MONTERREY, Mexico (Reuters) – Mexican marines found 72 bodies at a remote ranch near the U.S. border, the navy said on Wednesday, the biggest single haul of bodies in an increasingly violent drug war.
Marines found the 58 men and 14 women on Tuesday at the ranch outside a town near the Gulf of Mexico in Tamaulipas state, some 90 miles from the Texas border, after a firefight with drug hitmen in which three gunmen and a marine died, a spokesman for the navy said.
"The bodies were dumped about the ranch and were not buried. We are still investigating how long they had been there," the spokesman said, who declined to give more details.
A man with a gunshot wound led the navy to the area after calling on marines for help at a checkpoint, and troops came under fire as they neared the ranch, the navy said in a statement. Marines seizedassault rifles, bullets, uniforms and vehicles including one with false army registration plates.
The number of dead is the largest single find in Mexico's 3-1/2 year assault on the cartels, and follows the discovery of 55 bodies in Guerrero state on the Pacific in May and 51 bodies on the outskirts of Monterrey near Texas in July.
Tamaulipas has become one of Mexico's bloodiest drug flashpoint's since the start of the year as rival hitmen from the Gulf cartel and its former armed wing, the Zetas, fight over smuggling routes into the United States. Hitmen killed a popular candidate for elections in the state in June, Mexico's worst political killing in 16 years.
President Felipe Calderon warned on Tuesday that more bloodshed will likely occur as his government continues its campaign to defeat violent drug cartels.
More than 28,000 people in Mexico have died in drug violence since Calderon launched his drug fight when he took office in late 2006, worrying investors and Washington.
Calderon blamed much of the recent violence on the split between the Zetas, named after a Mexican police code for high-ranking officers, and the Gulf gang.
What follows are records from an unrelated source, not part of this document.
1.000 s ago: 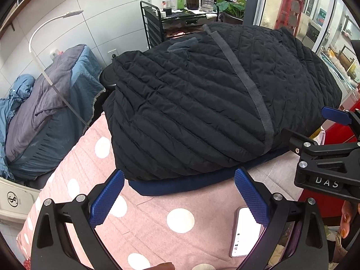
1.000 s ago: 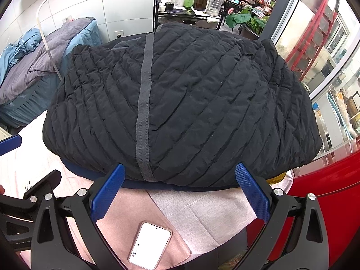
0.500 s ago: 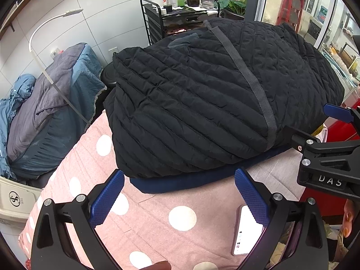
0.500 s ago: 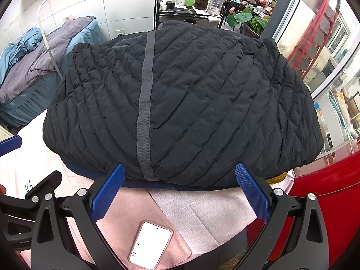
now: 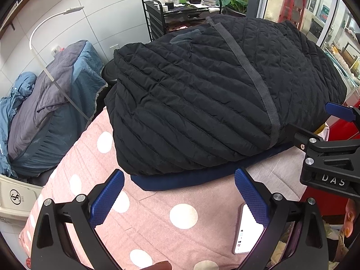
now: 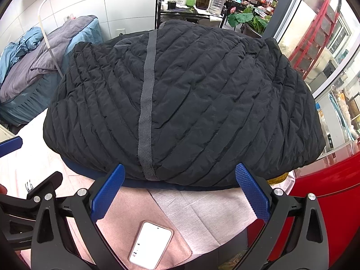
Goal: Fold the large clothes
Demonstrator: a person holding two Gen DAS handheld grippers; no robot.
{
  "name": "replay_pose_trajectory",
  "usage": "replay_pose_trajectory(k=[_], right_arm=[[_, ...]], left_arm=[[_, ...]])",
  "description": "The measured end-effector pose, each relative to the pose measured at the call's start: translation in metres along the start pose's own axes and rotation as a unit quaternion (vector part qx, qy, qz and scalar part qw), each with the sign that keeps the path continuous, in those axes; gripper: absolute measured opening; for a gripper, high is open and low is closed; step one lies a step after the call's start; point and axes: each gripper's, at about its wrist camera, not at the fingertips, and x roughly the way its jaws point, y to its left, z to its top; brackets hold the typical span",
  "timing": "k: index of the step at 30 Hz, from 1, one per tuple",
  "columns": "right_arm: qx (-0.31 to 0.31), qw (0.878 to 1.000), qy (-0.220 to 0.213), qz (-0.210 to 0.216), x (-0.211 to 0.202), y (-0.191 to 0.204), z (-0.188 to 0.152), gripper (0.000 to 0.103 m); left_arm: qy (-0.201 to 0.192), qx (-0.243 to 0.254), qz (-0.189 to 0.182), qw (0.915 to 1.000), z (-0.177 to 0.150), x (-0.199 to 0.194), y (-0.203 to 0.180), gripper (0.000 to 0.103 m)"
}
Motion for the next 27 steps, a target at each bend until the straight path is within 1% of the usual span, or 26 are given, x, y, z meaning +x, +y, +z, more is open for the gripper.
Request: replay_pose_trajectory(k=[27], right_arm=[[-0.008, 1.000, 0.002, 0.004, 0.0040, 0.0054, 0.0045, 0.097]], left_arm=[[0.006, -0.003, 0.005, 1.0000, -0.0004, 0.0013, 0.0031, 0.097]])
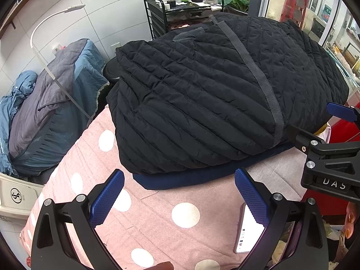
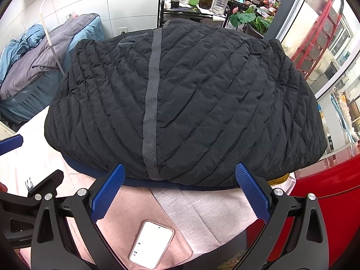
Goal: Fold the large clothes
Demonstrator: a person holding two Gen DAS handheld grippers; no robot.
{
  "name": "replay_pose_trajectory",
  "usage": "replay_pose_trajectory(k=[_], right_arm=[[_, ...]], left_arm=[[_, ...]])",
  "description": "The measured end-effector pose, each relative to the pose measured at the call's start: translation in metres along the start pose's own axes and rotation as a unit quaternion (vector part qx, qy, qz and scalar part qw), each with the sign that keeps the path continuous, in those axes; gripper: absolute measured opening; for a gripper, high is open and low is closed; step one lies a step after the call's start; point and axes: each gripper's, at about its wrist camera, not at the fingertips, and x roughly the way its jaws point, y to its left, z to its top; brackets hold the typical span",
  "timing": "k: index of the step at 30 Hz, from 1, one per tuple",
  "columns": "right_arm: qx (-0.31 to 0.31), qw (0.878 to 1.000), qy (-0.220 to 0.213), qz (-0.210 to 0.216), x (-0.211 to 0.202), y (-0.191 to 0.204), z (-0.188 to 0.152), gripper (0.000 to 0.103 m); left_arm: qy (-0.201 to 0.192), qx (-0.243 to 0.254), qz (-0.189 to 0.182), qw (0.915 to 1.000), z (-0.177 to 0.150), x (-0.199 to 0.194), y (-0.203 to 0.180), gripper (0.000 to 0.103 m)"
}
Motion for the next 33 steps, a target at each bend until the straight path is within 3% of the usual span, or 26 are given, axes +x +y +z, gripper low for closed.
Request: replay_pose_trajectory(k=[24, 30, 33], right_arm=[[0.000, 1.000, 0.000, 0.001, 0.000, 0.000, 0.000, 0.097], [-0.001, 1.000, 0.000, 0.000, 0.001, 0.001, 0.001, 0.097], [-0.002, 1.000, 0.000, 0.001, 0.002, 0.001, 0.002, 0.097]], left_arm=[[-0.001, 0.001, 0.000, 1.0000, -0.001, 0.000, -0.001, 0.097], [-0.051, -0.006, -0.031, 0.9982, -0.006, -0.014, 0.000, 0.097], [-0.067, -0.001, -0.016, 0.9976, -0.006, -0.017, -0.002, 0.097]])
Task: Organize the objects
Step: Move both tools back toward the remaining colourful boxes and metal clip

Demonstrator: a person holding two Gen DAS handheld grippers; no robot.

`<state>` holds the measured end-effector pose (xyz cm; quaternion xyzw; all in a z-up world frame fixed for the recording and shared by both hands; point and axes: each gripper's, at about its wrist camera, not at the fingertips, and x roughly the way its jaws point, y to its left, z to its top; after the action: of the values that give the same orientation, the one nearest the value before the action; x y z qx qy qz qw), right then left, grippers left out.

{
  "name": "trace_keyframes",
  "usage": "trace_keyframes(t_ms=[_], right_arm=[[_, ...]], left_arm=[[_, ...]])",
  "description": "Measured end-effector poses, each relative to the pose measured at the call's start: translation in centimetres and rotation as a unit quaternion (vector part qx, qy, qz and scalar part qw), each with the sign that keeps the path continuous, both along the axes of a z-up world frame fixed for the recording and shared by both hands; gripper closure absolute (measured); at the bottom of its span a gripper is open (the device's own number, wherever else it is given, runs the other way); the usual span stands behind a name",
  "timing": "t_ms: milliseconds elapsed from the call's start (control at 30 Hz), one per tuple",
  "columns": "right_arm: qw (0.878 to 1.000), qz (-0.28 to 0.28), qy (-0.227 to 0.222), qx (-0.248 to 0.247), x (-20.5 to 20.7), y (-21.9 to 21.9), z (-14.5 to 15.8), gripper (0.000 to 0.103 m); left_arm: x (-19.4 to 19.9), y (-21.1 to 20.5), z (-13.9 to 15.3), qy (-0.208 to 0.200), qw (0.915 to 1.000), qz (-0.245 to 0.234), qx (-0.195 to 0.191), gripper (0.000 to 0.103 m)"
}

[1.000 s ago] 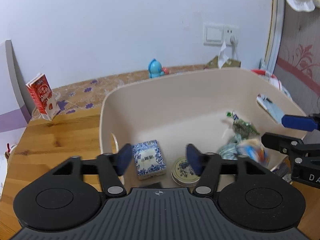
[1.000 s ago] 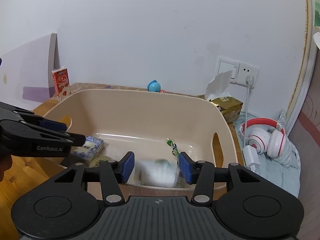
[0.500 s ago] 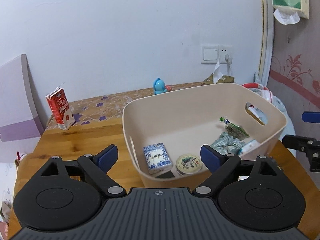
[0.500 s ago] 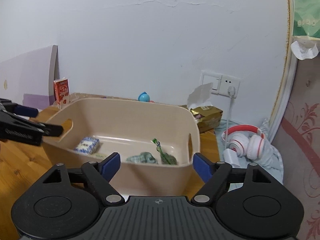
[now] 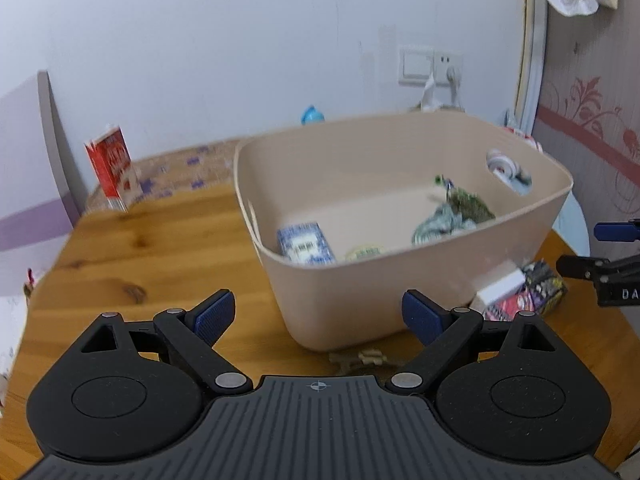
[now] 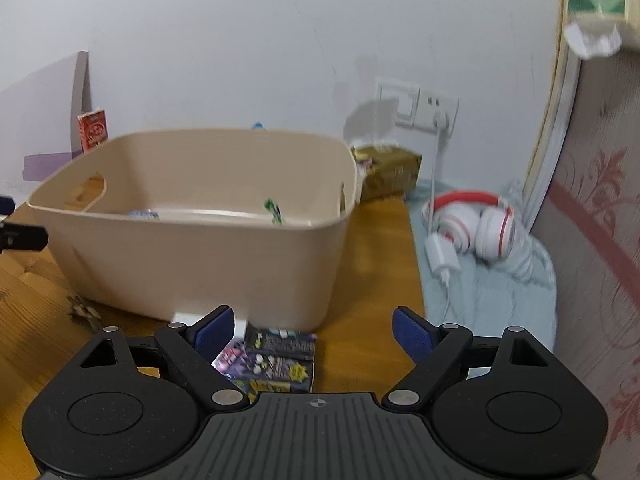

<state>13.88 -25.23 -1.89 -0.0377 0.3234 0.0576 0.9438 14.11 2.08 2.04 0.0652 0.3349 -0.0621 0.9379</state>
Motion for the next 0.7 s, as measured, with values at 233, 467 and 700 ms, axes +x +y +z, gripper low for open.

Authorities in Nuevo Leon state said the Zetas were responsible for abducting and killing a mayor near Monterrey last week.
"They have started a really tough battle in Nuevo Leon and Tamaulipas in areas they previously shared ... the violence has been terrible," Calderon told local radio on Tuesday.
Armed with a huge arsenal of grenades, automatic weapons, dynamite and even rocket launchers, the Gulf gang and the Zetas are also engaged in a gruesome battle for supremacy with rival drug gangs from the Pacific state of Sinaloa.